**Task to complete**
Exclude all pictures, then write out exactly the lines below from the first one through the line with "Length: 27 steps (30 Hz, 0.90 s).".

**Data excerpt**
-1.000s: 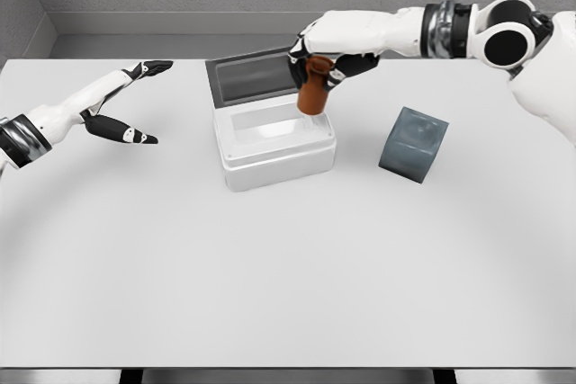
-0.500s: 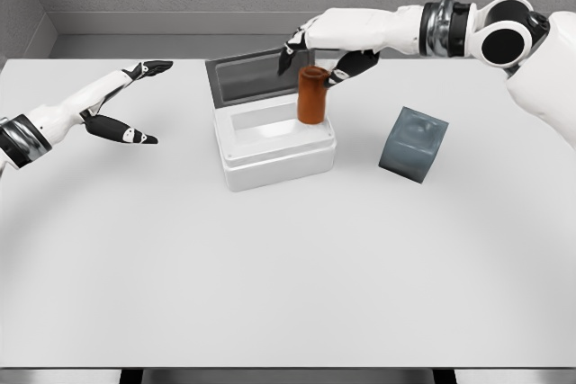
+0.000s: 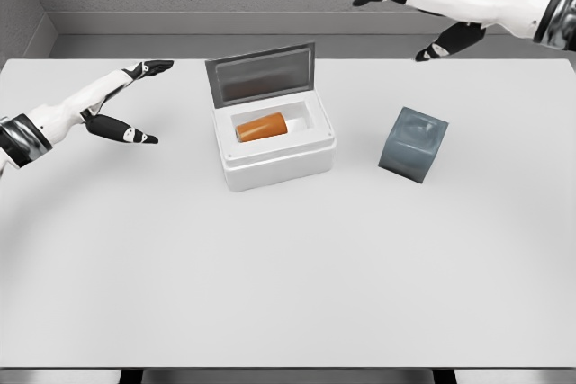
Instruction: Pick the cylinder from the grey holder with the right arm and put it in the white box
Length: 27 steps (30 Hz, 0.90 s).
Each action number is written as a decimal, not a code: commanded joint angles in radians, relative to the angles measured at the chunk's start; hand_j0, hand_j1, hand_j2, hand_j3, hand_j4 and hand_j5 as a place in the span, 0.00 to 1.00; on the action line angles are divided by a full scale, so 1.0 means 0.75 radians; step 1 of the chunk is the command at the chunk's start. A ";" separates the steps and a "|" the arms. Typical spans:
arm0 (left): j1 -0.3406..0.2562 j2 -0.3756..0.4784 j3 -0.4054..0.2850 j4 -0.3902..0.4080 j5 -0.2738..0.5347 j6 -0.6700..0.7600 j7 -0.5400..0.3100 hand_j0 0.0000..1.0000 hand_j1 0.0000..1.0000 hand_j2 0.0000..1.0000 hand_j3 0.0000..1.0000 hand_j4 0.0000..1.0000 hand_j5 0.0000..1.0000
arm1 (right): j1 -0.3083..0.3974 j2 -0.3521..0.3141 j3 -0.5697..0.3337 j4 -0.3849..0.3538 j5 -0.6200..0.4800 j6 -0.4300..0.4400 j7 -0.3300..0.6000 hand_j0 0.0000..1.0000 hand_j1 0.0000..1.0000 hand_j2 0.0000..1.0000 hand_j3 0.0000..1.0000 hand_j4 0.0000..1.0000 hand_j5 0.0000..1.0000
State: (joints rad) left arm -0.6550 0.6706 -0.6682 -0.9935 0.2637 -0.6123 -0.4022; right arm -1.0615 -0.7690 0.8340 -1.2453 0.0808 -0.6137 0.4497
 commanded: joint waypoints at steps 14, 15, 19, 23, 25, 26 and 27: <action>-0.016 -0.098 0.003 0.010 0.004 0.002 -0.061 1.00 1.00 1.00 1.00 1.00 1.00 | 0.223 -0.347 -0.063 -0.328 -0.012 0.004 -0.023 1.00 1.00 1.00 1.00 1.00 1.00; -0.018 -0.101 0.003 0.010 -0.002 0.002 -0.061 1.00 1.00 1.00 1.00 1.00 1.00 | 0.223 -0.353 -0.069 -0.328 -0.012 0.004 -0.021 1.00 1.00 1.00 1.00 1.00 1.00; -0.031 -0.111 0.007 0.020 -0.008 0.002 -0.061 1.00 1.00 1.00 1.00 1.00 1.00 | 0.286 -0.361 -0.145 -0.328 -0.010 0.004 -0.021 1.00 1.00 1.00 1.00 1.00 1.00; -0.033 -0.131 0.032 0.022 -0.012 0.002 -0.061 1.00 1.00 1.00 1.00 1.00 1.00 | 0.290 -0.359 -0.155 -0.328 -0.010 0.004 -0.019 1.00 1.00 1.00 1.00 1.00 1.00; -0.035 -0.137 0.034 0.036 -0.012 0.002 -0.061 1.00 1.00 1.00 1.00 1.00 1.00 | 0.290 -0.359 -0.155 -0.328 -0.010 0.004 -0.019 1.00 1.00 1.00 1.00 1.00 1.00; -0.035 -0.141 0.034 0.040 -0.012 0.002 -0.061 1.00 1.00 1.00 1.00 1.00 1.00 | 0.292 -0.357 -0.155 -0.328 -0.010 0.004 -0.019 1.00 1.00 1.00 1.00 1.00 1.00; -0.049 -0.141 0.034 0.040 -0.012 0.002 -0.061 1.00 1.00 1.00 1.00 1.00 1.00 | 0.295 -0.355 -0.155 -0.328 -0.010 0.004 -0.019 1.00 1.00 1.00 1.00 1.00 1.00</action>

**Answer to this task**
-1.000s: 
-0.500s: 
+0.000s: 
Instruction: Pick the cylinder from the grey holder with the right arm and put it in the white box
Length: 27 steps (30 Hz, 0.90 s).

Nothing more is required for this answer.